ABOUT THIS TASK ▸ Reproduce the opening lines of the records exactly, please, stopping after the line that contains "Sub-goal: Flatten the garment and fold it".

(Records excerpted from a collection)
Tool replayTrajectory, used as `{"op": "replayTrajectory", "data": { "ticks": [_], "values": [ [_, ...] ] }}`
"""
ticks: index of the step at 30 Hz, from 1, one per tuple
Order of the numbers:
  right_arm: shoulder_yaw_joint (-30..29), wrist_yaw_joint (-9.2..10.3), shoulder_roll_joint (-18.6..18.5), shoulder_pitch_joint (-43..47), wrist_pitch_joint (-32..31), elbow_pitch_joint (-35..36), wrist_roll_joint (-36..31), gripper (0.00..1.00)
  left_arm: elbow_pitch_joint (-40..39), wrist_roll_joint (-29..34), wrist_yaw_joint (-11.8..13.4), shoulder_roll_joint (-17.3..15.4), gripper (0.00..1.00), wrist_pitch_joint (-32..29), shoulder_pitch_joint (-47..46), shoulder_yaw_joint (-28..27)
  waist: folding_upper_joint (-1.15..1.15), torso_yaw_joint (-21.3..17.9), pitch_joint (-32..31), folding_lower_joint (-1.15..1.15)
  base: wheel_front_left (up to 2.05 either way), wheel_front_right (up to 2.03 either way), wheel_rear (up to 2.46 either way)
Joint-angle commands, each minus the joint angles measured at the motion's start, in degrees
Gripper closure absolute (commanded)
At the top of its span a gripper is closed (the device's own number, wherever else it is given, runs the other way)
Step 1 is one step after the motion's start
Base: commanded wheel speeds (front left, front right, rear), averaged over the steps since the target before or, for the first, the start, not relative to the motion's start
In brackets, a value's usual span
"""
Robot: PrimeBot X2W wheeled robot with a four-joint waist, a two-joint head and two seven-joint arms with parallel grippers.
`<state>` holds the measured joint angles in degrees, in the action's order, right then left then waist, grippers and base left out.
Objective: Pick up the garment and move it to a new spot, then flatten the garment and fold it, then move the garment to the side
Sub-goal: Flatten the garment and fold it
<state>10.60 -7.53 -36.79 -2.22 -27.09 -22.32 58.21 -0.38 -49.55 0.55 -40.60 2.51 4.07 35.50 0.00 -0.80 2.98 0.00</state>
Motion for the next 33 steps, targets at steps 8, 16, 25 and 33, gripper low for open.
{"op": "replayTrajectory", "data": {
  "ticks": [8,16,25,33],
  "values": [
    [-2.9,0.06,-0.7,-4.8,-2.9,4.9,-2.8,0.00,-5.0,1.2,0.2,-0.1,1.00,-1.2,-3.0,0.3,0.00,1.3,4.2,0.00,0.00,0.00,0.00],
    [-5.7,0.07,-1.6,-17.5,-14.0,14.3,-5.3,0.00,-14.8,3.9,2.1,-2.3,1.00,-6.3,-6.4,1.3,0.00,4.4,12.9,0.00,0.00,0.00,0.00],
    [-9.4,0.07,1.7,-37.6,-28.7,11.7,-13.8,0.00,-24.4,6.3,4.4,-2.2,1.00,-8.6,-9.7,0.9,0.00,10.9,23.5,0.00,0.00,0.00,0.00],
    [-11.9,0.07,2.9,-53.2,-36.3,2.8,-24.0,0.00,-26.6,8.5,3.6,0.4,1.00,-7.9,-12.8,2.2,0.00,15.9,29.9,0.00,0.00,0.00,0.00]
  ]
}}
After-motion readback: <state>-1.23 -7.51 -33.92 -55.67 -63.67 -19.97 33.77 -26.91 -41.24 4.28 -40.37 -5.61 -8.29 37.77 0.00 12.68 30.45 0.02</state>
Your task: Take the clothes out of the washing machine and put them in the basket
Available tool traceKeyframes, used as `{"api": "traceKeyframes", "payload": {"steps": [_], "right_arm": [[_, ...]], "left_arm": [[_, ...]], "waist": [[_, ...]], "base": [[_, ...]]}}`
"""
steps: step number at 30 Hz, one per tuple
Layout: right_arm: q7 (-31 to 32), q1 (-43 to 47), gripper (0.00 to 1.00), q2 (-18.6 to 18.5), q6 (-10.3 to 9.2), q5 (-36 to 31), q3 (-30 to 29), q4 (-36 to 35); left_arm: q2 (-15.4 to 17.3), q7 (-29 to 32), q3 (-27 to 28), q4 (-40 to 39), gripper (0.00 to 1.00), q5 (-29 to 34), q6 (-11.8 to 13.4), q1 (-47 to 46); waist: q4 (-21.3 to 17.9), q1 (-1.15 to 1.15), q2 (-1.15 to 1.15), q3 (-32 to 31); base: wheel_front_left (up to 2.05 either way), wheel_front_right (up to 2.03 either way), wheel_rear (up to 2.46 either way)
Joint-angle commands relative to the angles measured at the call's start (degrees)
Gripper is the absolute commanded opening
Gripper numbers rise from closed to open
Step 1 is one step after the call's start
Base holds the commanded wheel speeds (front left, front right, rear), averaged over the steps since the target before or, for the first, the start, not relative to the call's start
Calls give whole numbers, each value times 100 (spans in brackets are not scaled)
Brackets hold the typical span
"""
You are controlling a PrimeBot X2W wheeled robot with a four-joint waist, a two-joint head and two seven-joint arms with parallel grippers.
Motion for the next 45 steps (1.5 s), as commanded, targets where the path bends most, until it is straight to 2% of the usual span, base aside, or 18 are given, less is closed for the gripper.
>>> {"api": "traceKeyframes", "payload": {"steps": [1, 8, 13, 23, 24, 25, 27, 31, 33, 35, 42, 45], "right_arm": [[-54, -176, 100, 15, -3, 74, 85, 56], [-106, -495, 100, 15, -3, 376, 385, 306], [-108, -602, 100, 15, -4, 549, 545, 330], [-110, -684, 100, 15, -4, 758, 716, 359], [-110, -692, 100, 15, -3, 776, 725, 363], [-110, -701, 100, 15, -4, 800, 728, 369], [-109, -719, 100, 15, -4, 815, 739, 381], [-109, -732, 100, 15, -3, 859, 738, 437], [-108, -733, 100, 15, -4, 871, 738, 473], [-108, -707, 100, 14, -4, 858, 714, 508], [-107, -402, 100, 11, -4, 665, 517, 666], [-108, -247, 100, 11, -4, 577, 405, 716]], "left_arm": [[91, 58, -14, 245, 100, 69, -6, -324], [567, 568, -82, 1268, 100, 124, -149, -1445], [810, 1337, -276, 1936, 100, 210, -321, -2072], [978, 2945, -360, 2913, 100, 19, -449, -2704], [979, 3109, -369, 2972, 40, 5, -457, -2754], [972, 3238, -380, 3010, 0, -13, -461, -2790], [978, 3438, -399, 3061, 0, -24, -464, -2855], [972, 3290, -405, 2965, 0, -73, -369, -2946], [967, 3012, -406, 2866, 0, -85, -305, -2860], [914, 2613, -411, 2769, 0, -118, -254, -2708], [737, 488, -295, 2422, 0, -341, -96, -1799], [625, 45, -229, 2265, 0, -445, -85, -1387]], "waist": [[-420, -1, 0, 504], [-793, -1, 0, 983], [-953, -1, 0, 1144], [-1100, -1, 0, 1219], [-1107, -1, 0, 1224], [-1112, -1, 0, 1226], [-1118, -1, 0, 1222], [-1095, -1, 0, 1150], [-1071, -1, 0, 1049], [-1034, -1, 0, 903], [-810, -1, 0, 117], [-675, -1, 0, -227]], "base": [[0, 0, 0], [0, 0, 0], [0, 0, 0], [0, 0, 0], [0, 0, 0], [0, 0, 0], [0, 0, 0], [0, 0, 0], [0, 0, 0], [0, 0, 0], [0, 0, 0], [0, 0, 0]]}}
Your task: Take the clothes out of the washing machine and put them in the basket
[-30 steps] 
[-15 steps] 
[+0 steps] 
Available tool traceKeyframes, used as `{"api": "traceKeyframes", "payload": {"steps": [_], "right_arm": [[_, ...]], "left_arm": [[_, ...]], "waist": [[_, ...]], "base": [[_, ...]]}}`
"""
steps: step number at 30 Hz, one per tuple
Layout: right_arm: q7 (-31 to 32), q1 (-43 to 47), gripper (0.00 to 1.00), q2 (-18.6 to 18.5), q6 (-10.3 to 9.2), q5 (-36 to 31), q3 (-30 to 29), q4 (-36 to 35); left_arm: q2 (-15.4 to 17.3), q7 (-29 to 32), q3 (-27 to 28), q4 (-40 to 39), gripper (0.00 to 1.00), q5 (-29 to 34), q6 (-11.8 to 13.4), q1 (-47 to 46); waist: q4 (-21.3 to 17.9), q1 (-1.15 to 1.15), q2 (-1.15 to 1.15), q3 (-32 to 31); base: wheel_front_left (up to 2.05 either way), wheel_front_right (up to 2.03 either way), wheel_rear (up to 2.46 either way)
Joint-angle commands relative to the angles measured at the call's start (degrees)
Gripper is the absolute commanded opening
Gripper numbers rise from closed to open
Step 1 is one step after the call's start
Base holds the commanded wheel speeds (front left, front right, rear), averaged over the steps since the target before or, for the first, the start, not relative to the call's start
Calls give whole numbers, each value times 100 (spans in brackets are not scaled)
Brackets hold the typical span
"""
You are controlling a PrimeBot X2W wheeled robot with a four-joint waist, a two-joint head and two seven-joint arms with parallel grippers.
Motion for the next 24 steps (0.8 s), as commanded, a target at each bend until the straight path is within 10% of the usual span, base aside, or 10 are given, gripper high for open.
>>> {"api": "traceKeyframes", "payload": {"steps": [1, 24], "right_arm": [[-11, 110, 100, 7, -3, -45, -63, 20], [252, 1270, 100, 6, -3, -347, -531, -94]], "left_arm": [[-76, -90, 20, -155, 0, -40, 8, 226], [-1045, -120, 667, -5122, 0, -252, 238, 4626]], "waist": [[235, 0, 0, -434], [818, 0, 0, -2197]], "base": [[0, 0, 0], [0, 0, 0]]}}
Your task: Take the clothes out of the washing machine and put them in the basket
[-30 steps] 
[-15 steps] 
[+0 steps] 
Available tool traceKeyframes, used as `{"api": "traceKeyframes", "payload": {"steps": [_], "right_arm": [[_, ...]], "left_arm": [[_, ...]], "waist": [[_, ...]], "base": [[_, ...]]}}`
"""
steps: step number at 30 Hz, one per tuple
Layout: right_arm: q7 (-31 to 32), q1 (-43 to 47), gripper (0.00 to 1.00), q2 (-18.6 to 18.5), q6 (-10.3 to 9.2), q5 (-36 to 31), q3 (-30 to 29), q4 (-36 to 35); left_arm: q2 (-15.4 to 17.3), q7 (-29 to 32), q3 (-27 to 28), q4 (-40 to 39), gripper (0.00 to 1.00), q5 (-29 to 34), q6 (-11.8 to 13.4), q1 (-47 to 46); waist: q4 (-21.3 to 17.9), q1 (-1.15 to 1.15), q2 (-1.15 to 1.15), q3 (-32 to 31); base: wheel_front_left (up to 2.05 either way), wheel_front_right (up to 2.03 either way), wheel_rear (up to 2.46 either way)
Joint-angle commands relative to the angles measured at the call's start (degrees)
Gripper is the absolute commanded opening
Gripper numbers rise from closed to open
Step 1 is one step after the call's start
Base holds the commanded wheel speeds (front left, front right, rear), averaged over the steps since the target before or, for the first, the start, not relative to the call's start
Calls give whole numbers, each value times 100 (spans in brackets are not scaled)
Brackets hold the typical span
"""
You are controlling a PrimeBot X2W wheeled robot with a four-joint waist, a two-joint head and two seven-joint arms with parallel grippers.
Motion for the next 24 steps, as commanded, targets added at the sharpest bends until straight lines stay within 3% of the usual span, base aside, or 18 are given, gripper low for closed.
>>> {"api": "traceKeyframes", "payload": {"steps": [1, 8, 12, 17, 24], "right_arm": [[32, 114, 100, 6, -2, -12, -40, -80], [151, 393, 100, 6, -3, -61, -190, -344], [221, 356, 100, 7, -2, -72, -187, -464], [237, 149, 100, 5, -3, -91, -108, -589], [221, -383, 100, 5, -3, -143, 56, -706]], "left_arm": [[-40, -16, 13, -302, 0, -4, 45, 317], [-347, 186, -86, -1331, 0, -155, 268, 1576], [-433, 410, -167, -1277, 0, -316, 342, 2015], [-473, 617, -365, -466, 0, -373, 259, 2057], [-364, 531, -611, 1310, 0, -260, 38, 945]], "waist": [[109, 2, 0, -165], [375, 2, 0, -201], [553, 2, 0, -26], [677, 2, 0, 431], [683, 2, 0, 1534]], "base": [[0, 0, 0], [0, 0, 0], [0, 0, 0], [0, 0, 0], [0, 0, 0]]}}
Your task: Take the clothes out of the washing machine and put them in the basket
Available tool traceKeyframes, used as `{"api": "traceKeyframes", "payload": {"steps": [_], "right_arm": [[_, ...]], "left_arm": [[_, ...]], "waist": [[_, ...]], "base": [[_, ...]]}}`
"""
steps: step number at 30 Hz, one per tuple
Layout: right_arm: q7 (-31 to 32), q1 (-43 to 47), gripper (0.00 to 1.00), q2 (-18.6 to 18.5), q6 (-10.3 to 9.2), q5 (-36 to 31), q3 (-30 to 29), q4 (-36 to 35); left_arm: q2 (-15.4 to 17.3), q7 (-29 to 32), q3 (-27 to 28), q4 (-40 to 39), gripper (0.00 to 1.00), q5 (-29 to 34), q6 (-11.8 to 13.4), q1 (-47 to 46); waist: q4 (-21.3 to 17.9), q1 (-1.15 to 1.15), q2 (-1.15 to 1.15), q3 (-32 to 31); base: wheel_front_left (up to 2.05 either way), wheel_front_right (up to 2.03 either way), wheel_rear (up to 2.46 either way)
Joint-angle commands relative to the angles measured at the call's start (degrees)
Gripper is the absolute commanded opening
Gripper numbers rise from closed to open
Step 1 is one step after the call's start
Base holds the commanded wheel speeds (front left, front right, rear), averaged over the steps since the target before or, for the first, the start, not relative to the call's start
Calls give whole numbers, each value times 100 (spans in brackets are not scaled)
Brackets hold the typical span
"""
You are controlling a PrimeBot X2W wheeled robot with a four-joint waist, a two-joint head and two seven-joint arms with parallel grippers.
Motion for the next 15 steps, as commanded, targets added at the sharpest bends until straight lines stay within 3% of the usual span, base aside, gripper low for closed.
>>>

OUTPUT OF THE TASK ▸
Tool replayTrajectory, used as `{"op": "replayTrajectory", "data": { "ticks": [_], "values": [ [_, ...] ] }}`
"""
ticks: index of the step at 30 Hz, from 1, one per tuple
Order of the numbers:
  right_arm: shoulder_yaw_joint (-30..29), wrist_yaw_joint (-9.2..10.3), shoulder_roll_joint (-18.6..18.5), shoulder_pitch_joint (-43..47), wrist_pitch_joint (-32..31), elbow_pitch_joint (-35..36), wrist_roll_joint (-36..31), gripper (0.00..1.00)
  left_arm: elbow_pitch_joint (-40..39), wrist_roll_joint (-29..34), wrist_yaw_joint (-11.8..13.4), shoulder_roll_joint (-17.3..15.4), gripper (0.00..1.00), wrist_pitch_joint (-32..29), shoulder_pitch_joint (-47..46), shoulder_yaw_joint (-28..27)
  waist: folding_upper_joint (-1.15..1.15), torso_yaw_joint (-21.3..17.9), pitch_joint (-32..31), folding_lower_joint (-1.15..1.15)
  base: wheel_front_left (up to 2.05 either way), wheel_front_right (up to 2.03 either way), wheel_rear (up to 2.46 either way)
Joint-angle commands, each minus the joint angles measured at the motion's start, in degrees
Gripper closure absolute (commanded)
At the top of its span a gripper is closed (the device's own number, wherever else it is given, runs the other way)
Step 1 is one step after the motion's start
Base: commanded wheel speeds (front left, front right, rear), averaged over the steps since the target before or, for the first, the start, not relative to the motion's start
In brackets, a value's usual span
"""
Robot: PrimeBot X2W wheeled robot with a four-joint waist, a two-joint head and two seven-joint arms with parallel grippers.
`<state>` holds the measured joint angles in degrees, in the action's order, right then left then waist, grippers and base left out.
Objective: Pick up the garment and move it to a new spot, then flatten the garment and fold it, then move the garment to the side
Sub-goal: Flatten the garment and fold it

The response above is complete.